• Required work: Set down the lines below exactly as they stand, please. Go from the first through the one containing "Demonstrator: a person".

:::

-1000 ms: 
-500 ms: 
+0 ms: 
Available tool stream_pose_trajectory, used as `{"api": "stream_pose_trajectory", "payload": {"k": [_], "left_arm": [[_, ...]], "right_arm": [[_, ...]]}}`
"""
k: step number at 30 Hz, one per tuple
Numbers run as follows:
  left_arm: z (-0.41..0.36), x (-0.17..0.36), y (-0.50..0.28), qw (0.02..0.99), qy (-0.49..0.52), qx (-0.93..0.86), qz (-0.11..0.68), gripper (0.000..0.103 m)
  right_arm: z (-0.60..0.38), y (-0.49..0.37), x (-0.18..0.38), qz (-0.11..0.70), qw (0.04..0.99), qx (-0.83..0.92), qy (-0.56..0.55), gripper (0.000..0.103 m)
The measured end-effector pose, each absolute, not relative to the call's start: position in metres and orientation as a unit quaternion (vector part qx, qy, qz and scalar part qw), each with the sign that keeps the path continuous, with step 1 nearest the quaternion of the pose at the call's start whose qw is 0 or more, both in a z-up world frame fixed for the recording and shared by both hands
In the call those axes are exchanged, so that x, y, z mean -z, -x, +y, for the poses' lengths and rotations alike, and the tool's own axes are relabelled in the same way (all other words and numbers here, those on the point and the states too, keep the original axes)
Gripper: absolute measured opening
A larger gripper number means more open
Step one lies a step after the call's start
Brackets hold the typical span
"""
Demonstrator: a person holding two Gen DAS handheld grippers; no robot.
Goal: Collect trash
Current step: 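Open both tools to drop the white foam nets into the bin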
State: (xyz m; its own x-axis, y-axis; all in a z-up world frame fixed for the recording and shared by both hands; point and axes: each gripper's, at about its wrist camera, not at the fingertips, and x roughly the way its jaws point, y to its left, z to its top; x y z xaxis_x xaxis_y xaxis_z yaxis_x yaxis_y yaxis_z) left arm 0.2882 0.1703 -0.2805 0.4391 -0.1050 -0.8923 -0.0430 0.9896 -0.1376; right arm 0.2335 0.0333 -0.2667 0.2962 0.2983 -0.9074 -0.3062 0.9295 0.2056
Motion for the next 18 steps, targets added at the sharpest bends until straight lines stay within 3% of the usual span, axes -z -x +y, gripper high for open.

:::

• Answer for the task:
-1000 ms: 
-500 ms: 
+0 ms: 
Available tool stream_pose_trajectory, used as `{"api": "stream_pose_trajectory", "payload": {"k": [_], "left_arm": [[_, ...]], "right_arm": [[_, ...]]}}`
"""
k: step number at 30 Hz, one per tuple
Numbers run as follows:
  left_arm: z (-0.41..0.36), x (-0.17..0.36), y (-0.50..0.28), qw (0.02..0.99), qy (-0.49..0.52), qx (-0.93..0.86), qz (-0.11..0.68), gripper (0.000..0.103 m)
  right_arm: z (-0.60..0.38), y (-0.49..0.37), x (-0.18..0.38), qz (-0.11..0.70), qw (0.04..0.99), qx (-0.83..0.92), qy (-0.56..0.55), gripper (0.000..0.103 m)
The measured end-effector pose, each absolute, not relative to the call's start: position in metres and orientation as a unit quaternion (vector part qx, qy, qz and scalar part qw), each with the sign that keeps the path continuous, with step 1 nearest the quaternion of the pose at the call's start whose qw is 0 or more, both in a z-up world frame fixed for the recording and shared by both hands
In the call those axes are exchanged, so that x, y, z mean -z, -x, +y, for the poses' lengths and rotations alike, and the tool's own axes are relabelled in the same way (all other words and numbers here, those on the point and the states too, keep the original axes)
Gripper: absolute measured opening
A larger gripper number means more open
Step one lies a step after the call's start
Brackets hold the typical span
"""
Demonstrator: a person holding two Gen DAS handheld grippers; no robot.

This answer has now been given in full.